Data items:
== == ==

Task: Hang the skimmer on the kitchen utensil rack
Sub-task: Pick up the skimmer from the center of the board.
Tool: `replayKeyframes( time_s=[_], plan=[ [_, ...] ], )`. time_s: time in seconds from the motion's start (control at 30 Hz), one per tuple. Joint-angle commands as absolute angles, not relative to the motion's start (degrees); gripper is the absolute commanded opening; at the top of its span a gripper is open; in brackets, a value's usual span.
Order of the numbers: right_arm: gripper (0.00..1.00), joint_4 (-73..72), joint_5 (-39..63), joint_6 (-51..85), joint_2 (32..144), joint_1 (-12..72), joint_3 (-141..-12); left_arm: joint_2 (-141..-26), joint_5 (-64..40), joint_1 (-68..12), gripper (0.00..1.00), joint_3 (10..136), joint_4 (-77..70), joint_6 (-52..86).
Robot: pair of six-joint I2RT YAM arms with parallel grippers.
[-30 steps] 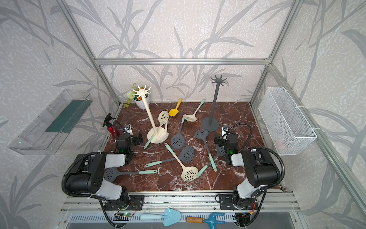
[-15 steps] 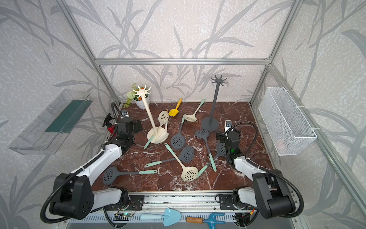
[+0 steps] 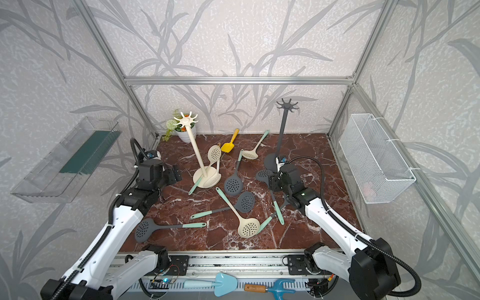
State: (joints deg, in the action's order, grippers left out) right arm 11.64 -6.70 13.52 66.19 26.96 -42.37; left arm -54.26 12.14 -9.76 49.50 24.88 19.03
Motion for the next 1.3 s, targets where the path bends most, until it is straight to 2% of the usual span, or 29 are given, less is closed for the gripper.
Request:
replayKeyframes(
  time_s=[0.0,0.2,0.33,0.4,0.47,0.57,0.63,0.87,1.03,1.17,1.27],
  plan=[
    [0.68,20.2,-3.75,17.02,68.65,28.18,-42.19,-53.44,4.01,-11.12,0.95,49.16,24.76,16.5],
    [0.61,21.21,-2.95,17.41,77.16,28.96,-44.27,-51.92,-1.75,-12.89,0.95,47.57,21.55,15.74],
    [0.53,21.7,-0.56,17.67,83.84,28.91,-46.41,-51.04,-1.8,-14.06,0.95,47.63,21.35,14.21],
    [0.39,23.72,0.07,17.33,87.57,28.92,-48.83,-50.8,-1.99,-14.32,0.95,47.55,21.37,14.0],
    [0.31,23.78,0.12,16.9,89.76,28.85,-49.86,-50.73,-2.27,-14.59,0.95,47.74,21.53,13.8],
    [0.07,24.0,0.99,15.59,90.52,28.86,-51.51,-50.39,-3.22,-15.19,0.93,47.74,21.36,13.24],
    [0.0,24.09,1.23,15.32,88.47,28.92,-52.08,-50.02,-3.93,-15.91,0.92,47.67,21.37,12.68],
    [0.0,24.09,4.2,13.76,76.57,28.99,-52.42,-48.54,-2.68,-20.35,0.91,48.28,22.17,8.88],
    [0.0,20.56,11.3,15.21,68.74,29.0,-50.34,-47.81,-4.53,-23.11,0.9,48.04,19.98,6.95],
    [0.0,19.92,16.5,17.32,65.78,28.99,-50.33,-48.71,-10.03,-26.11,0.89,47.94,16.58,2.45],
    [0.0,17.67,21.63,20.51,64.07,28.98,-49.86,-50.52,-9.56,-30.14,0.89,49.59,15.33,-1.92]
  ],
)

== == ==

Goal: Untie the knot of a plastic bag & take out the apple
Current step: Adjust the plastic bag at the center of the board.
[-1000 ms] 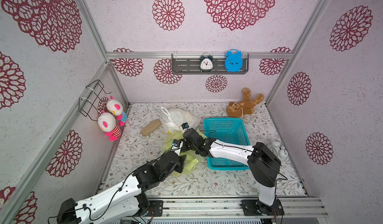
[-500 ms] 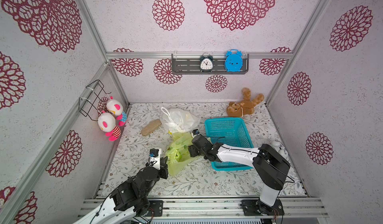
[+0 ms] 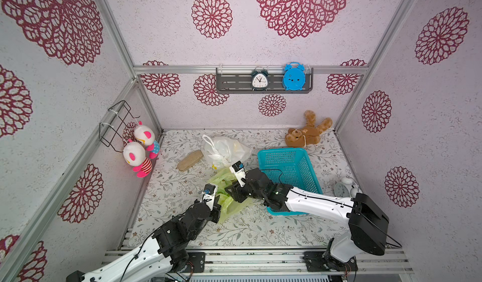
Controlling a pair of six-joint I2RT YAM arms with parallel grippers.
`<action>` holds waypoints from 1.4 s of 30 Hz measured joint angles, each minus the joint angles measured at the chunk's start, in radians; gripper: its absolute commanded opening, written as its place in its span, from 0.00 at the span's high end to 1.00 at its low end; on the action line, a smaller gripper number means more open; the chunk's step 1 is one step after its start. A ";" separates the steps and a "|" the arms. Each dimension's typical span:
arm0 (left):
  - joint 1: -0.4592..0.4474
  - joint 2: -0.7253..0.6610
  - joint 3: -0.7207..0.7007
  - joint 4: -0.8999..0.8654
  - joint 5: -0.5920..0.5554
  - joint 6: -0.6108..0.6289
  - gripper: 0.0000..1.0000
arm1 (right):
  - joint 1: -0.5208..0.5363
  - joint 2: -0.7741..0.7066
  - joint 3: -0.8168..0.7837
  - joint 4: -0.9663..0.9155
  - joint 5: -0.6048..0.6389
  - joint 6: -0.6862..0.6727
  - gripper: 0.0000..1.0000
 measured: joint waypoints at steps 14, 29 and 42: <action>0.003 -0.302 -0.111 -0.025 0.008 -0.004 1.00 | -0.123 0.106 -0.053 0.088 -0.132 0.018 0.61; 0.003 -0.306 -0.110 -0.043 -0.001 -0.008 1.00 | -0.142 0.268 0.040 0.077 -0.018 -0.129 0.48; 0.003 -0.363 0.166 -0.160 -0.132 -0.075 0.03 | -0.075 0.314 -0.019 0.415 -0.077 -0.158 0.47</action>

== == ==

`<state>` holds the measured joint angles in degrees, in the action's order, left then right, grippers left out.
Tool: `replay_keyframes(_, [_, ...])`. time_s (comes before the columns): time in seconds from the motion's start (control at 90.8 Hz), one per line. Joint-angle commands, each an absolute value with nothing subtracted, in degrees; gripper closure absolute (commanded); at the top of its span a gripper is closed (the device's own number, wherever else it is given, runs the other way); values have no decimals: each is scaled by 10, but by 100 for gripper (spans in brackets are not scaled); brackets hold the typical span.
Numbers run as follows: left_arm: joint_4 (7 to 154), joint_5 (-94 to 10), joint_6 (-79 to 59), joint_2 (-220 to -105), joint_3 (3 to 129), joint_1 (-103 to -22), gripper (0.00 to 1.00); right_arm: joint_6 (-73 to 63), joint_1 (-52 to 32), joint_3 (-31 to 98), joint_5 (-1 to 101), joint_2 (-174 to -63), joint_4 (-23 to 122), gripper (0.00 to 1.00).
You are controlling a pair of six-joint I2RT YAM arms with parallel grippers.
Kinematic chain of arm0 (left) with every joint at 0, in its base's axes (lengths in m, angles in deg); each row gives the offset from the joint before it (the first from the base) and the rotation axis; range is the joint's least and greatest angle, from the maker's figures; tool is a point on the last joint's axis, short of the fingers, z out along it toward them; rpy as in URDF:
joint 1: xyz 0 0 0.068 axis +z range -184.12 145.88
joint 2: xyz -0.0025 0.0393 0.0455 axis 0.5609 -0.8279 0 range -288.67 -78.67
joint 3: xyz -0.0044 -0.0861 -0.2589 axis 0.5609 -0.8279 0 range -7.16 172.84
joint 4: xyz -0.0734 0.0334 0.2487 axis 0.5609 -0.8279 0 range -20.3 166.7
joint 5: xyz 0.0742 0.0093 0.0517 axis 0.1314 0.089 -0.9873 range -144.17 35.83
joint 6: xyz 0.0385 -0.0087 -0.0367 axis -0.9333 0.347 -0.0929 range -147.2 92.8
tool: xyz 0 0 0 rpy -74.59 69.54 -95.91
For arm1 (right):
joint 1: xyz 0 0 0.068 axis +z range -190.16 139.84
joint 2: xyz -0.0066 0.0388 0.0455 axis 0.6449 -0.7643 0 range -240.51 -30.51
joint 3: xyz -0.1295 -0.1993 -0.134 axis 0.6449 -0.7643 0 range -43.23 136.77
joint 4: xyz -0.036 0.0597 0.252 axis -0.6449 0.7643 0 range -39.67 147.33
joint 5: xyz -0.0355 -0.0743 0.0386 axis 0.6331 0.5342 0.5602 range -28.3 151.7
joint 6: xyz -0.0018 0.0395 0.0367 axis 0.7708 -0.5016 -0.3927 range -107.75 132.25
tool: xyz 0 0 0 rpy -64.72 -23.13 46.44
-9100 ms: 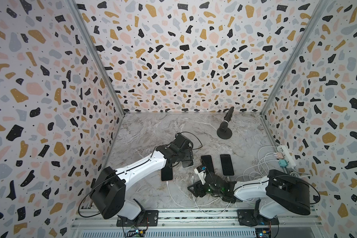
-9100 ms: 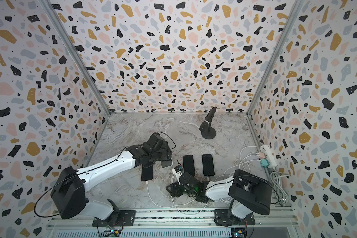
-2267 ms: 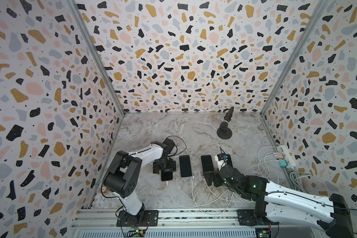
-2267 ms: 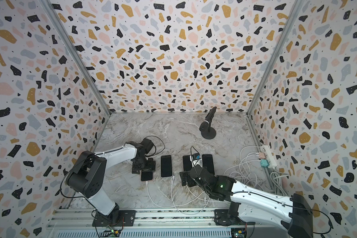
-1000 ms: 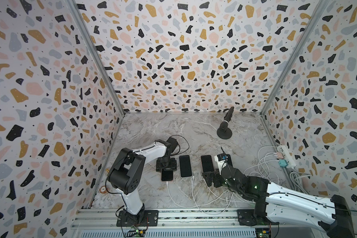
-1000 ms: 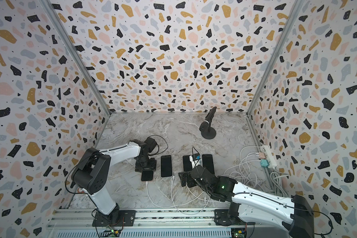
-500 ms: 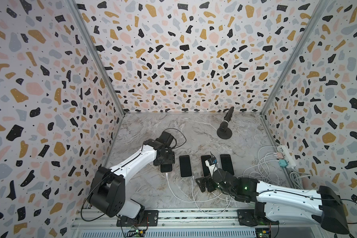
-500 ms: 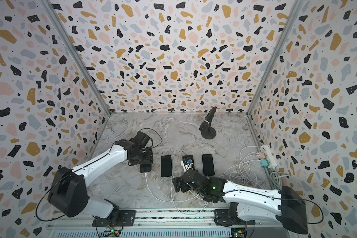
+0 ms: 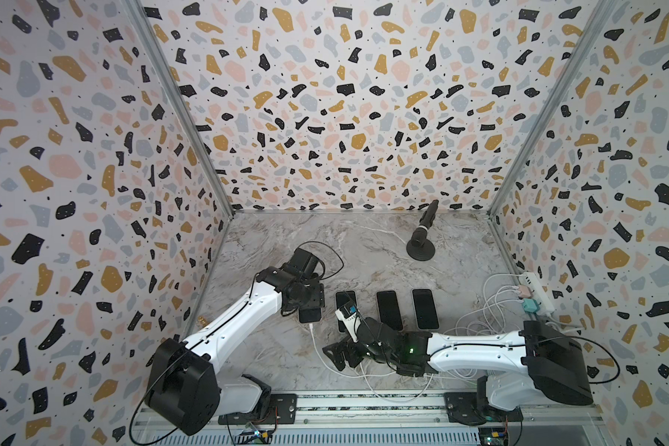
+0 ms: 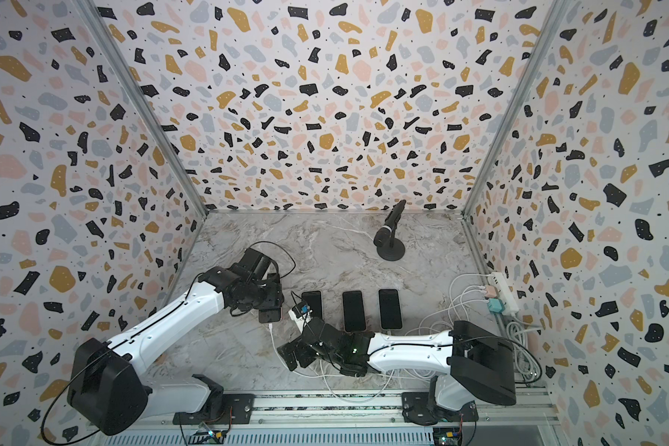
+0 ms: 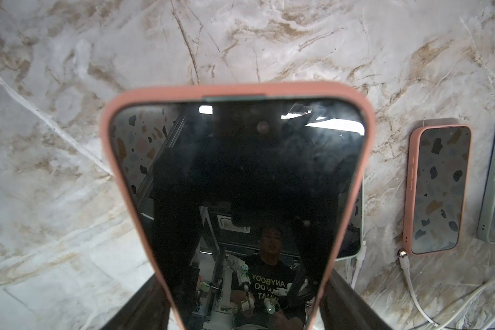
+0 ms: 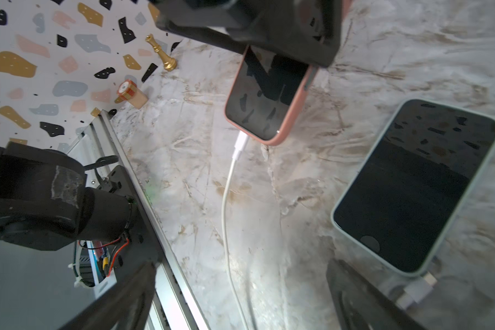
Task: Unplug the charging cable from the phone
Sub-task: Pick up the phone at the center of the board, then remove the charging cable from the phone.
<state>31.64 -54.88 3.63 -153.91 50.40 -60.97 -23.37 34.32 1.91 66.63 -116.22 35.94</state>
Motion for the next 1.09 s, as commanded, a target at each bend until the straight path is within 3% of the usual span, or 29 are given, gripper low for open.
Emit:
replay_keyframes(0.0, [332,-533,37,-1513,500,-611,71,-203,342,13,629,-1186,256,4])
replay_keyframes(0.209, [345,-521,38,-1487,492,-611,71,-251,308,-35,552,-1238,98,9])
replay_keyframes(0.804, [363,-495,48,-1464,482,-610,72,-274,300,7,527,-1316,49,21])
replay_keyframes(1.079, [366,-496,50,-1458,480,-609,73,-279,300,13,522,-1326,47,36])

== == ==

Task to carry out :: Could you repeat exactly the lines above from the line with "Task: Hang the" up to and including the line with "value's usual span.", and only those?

Your response ::
Task: Hang the skimmer on the kitchen utensil rack
Sub-task: Pick up the skimmer from the center of the board.
Tool: `replayKeyframes( time_s=[_], plan=[ [_, ...] ], )`. time_s: time in seconds from the motion's start (control at 30 Hz), one per tuple. Joint-angle commands as absolute angles, not relative to the motion's start (degrees); gripper is the absolute commanded opening; at the top of its span a gripper is open; in brackets, a value's usual span.

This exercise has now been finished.